Directions for this task: This exercise calls for a copy of every line in the listing below that carries the word "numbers".
▶
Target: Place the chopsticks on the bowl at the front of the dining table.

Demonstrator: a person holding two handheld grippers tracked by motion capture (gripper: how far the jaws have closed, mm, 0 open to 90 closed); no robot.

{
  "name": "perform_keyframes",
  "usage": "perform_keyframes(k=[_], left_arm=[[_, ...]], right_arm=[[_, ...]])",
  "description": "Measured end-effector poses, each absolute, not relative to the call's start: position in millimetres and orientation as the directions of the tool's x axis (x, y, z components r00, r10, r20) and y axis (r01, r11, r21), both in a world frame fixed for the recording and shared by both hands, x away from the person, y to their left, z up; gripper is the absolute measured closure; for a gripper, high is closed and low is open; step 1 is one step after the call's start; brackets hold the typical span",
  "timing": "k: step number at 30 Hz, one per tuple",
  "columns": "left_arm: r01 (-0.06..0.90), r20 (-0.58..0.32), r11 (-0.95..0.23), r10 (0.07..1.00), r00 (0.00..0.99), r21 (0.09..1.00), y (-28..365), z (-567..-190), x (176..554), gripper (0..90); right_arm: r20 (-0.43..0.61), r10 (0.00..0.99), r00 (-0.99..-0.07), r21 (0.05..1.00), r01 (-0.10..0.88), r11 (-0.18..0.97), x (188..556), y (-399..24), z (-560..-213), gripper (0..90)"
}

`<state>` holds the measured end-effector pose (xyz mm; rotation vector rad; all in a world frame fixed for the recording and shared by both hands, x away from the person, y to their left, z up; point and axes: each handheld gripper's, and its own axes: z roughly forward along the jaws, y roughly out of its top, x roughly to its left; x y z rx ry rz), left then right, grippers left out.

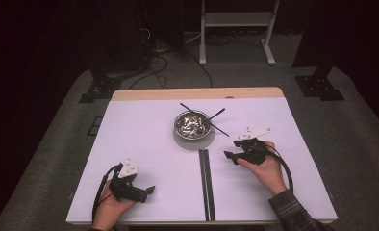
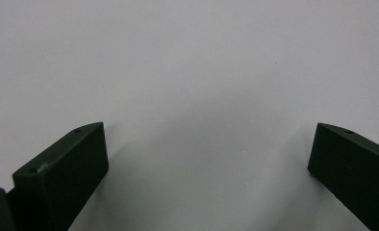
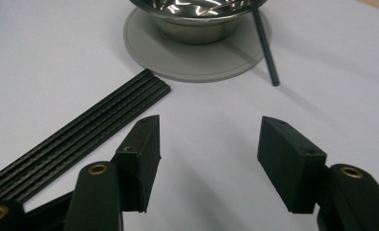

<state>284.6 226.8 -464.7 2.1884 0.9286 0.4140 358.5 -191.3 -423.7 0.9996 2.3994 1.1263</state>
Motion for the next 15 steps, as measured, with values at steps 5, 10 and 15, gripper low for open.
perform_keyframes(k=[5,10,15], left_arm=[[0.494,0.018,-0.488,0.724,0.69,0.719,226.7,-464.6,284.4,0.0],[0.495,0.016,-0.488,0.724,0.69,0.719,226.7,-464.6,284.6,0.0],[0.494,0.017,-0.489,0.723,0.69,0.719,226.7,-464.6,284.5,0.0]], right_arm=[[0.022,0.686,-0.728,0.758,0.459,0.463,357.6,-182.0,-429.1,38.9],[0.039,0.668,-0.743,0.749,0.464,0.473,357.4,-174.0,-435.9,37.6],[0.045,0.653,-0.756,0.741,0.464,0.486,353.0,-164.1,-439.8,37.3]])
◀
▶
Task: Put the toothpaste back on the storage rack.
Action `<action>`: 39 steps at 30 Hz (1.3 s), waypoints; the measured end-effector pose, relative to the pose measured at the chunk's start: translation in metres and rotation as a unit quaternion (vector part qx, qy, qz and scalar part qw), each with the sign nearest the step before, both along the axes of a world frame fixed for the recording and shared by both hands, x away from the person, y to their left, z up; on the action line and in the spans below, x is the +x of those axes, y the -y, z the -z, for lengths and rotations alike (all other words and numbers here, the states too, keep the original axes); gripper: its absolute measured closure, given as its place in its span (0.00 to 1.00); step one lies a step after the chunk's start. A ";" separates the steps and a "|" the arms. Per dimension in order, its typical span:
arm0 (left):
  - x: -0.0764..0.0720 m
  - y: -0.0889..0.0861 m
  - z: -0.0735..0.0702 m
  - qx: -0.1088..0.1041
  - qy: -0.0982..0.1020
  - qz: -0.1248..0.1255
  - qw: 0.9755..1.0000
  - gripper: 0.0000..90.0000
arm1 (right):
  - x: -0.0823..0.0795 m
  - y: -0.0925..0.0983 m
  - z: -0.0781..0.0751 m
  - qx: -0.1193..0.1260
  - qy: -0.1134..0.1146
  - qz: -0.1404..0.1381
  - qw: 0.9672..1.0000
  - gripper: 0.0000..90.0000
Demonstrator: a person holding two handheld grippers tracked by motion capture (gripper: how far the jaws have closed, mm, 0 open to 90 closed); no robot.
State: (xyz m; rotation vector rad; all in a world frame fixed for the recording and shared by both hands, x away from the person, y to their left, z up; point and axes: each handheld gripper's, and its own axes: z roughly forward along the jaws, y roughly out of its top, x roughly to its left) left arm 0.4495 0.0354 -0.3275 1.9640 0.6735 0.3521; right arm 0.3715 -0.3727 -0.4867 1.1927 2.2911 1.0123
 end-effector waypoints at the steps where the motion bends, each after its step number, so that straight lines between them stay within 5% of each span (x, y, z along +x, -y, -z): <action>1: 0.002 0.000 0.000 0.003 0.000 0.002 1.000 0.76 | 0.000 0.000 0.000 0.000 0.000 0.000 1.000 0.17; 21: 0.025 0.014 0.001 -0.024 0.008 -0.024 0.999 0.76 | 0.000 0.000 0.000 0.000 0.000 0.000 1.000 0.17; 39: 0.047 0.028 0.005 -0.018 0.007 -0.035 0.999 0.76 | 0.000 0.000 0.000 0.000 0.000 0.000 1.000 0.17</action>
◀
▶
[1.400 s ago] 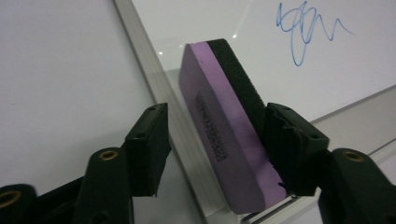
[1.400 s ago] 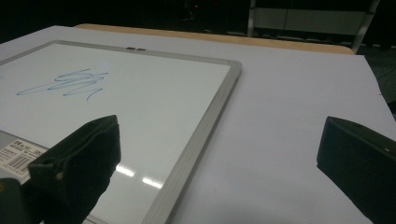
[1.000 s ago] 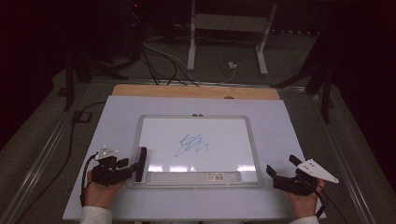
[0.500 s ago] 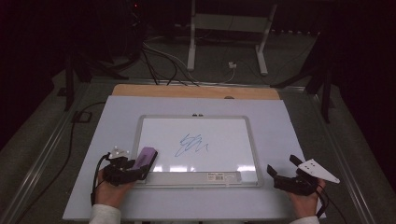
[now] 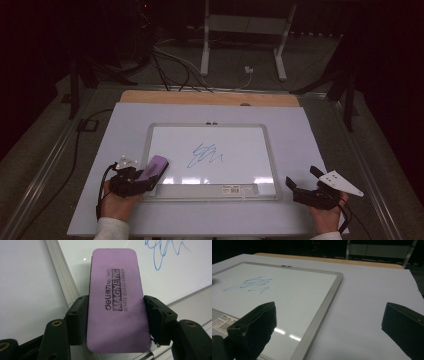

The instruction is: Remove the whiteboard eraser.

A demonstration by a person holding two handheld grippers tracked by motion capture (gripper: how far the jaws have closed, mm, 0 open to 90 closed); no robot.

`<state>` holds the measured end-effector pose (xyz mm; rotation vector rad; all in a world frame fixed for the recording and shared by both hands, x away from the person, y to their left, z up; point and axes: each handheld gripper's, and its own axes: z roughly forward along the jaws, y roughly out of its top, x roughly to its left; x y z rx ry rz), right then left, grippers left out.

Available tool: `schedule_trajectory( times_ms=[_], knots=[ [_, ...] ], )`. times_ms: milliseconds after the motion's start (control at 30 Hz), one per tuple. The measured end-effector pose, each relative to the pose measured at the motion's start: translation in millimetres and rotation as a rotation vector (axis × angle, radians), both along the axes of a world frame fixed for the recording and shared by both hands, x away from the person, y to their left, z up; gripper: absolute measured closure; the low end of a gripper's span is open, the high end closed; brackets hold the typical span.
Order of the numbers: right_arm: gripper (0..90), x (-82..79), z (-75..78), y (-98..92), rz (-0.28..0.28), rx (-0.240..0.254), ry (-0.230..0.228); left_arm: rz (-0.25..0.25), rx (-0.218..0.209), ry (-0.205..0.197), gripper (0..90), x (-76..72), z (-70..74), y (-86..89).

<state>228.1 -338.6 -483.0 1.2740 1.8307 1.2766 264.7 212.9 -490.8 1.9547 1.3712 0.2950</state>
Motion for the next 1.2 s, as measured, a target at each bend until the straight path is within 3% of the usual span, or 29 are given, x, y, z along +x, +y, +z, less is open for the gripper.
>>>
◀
Exercise solution:
Action `<action>`: 39 steps at 30 Hz (1.3 s), waypoints; the measured end-effector pose, relative to the pose measured at the chunk's start: translation in metres and rotation as a unit quaternion (vector part qx, qy, qz and scalar part qw), each with the sign nearest the step before, both along the axes of a world frame fixed for the recording and shared by both hands, x away from the person, y to their left, z up; on the action line and in the spans below, x is the +x of those axes, y the -y, z the -z, for lengths and rotations alike (all other words and numbers here, the states too, keep the original axes); gripper: its absolute measured closure, given as its place in its span (0.00 to 1.00); step one lies a step after the chunk's start. A ";" separates the steps and a "|" the arms. Per dimension in order, its typical span:
Order of the numbers: right_arm: gripper (0..90), x (-82..79), z (-75..78), y (-98..92), rz (-0.28..0.28), rx (-0.240..0.254), ry (-0.230..0.228); left_arm: rz (-0.25..0.25), rx (-0.218..0.209), ry (-0.205..0.197), gripper (0..90), x (-76..72), z (-70..74), y (-86..89).

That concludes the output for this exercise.